Sclerotherapy

Spider Veins? There’s no reason to wait! Our cosmetic surgical procedures and injection sclerotherapy can give you the legs you’ve always wanted… affordably with minimal inconvenience.

Sclerotherapy is a technique that can be used to treat most varicose and spider veins. This non-surgical procedure causes the destruction of veins by injection of a solution. Sclerotherapy relieves symptoms for many of patients who experience symptoms from leg vein problems. With this procedure, veins can treated at an early stage to prevent further complications or worsening of the problem.

With regard to varicose vein treatment, we perform sclerotherapy alone for minimal varicose disease, and combine sclerotherapy with other procedures for advanced varicose disorders. Some clinics only “inject” veins and don’t offer the surgical treatments needed. Physicians who are limited to treat varicose veins only by injection may not be able to offer the patient other treatment options such as surgical or endovascular methods.

How is sclerotherapy performed?
A fine needle is used to inject the veins with a small quantity of a solution containing substances which irritate the inner lining of the vein. In response, the veins close up, and disappear. The surface veins are no longer visible. The procedure itself causes minimal discomfort. Bruising or pigmentation may result, and generally fades in four weeks, but may last for months. Scarring is uncommon. The treatment is usually performed in a doctor’s office and usually requires multiple sessions.

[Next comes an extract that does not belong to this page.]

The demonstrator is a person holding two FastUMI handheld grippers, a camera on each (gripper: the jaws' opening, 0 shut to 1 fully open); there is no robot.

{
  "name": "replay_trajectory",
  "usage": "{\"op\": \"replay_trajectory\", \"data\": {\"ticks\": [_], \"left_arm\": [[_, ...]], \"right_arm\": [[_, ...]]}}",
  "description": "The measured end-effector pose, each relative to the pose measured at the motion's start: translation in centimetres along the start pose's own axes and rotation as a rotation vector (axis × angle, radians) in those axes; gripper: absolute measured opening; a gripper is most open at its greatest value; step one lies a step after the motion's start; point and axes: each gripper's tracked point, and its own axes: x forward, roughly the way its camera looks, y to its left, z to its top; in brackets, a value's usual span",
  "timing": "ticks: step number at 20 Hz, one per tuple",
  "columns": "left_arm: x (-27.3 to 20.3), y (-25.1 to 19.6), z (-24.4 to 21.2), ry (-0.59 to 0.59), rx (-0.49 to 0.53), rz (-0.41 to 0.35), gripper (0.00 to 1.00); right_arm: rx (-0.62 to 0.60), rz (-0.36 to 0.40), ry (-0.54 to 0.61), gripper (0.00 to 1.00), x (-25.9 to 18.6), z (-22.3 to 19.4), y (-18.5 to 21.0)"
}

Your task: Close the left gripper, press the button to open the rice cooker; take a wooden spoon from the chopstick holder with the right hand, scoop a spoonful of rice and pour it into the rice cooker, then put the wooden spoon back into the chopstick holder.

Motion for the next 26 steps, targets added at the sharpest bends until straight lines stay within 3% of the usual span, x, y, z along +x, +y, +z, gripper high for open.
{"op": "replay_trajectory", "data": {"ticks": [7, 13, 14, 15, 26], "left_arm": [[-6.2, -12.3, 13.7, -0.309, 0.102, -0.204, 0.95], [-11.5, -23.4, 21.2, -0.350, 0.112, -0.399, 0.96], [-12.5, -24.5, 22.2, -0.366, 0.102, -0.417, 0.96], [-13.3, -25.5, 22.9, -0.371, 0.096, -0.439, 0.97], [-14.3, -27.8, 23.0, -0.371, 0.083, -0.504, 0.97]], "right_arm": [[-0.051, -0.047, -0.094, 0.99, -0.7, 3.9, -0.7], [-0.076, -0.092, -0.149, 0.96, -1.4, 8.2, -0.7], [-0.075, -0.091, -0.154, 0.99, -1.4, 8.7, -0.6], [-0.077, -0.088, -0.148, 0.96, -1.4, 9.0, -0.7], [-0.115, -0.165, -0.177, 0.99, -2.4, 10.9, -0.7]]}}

What results can I expect?
The success of the procedure depends on careful assessment of the problem by the specialist. Various sizes of varicose veins can be treated with sclerotherapy – from the very large to the very tiny. Patients undergo anywhere from one to four sessions per region, with 10 to 30 injections per session. Following sclerotherapy, patients can go back to work, travel, or mild exercise, and resume normal activities. Patients wear medically prescribed support hose and/or bandages for several weeks during the healing period to assist in resolution of the veins.

Will my insurance company provide benefits for this?
The majority of sclerotheraphy procedures performed at this location are for cosmetic reasons rather than because of medical necessity. As such, these services are performed by Veincare Consultants, Ltd. which does not file for insurance benefits.

Frequently Asked Questions (FAQ)
about patient care after sclerotherapy

Will I have to wear compression bandages or stockings after my sclerotherapy treatments?
Most patients will have to wear compression hose at least during the day during and shortly after treatment. Compression following sclerotherapy is an adjunct to the treatment. Current medical literature supports the use of compression to insure the best possible cosmetic result.

If I have to wear compression stockings after sclerotherapy, will over-the-counter products provide sufficient compression?
No, over-the-counter products provide insufficient compression for use after sclerotherapy. Prescription products, pre-made or custom made for difficult sizing situations are required.

How long will I have to wear compression?
Daily wearing of compression hose during treatment and for several additional weeks after the injections are completed is necessary for most other treatment programs.

Are those ugly compression stockings that are thick and beige the only stockings that I can wear?
No, today, much more fashionable hose are produced by several manufacturers.

What will my legs look like after injection sclerotherapy?
The sclerotherapy injections may cause bruising. The bruises take one to several weeks to fade, just as do bruises from minor injuries to the legs. Frequently, a hive-like appearance near the injection site may occur but usually disappears without treatment after several hours. If necessary, an over-the-counter low dose steroid cream may be applied to the injection sites to decrease itching and inflammation the day of injection treatments.


Content reviewed and updated on August 3, 2013.